In questo momento parte dei mezzi d’informazione statunitensi tende a criticare la comparsa di voci alternative e di piattaforme aperte sui social network, considerandole vettori di disinformazione o strumenti di Donald Trump. La Russia serve a ricordare l’altra faccia della storia: queste nuove piattaforme hanno il potere di sfidare uno dei governi più corrotti del mondo. È per questo, per esempio, che Navalnyj ha apertamente criticato la decisione di bandire Trump da Twitter, definendola “un inaccettabile atto di censura”.
Un nuovo stile
Il nuovo giornalismo d’inchiesta russo è anche frutto di internet, e Navalnyj ha avuto un ruolo centrale nel suo sviluppo.

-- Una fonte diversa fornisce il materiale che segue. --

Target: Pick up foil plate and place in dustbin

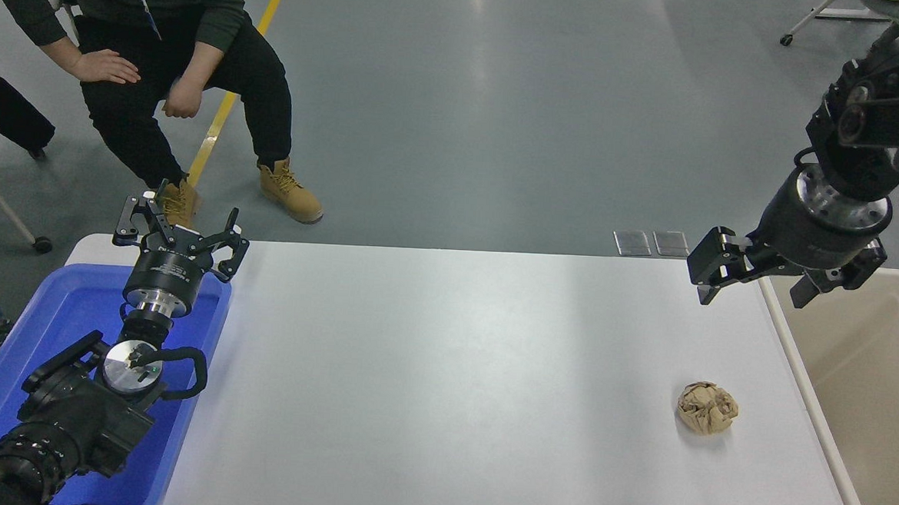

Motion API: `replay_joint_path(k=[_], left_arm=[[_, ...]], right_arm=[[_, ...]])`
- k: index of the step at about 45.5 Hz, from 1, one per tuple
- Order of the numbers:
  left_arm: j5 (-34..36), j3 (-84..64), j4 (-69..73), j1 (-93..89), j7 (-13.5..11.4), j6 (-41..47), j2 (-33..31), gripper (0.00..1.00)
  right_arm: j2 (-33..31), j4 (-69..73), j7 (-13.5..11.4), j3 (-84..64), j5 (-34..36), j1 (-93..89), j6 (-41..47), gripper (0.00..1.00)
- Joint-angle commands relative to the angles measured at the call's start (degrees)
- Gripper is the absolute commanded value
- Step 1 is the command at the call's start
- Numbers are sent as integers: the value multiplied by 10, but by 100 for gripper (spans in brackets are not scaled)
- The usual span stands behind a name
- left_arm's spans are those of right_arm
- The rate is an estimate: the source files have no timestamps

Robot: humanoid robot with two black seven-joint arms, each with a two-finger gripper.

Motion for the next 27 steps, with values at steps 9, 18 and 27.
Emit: replay_joint_path(k=[9,18,27], left_arm=[[0,0,0,0,0,0,0,99],[0,0,0,0,0,0,0,99],[0,0,-1,0,0,0,0,99]], right_arm=[[0,6,-4,14,8,4,6,100],[0,5,-4,18,8,4,6,100],[1,5,-4,23,12,4,6,100]])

Avvocato e blogger, ha creato su YouTube uno stile investigativo ispirato ai meme e ai formati leggeri di questa piattaforma piuttosto che alle grandi produzioni documentaristiche o alle inchieste giornalistiche.
Navalnyj non si definisce un giornalista. “Usiamo il giornalismo investigativo come strumento per raggiungere i nostri fini politici”, dice la sua assistente, Maria Pevčich (una prassi che non seguono è chiedere un commento alla persona oggetto dell’inchiesta). Di fatto, il suo rapporto con i giornalisti indipendenti a volte è complicato. Quasi tutti sono attenti a preservare la propria identità di osservatori indipendenti, non di attivisti. Criticano Navalnyj, ma gli mandano i loro articoli sperando che li faccia conoscere al suo grande pubblico, e lui a sua volta li attacca pubblicamente perché sono troppo morbidi con il Cremlino.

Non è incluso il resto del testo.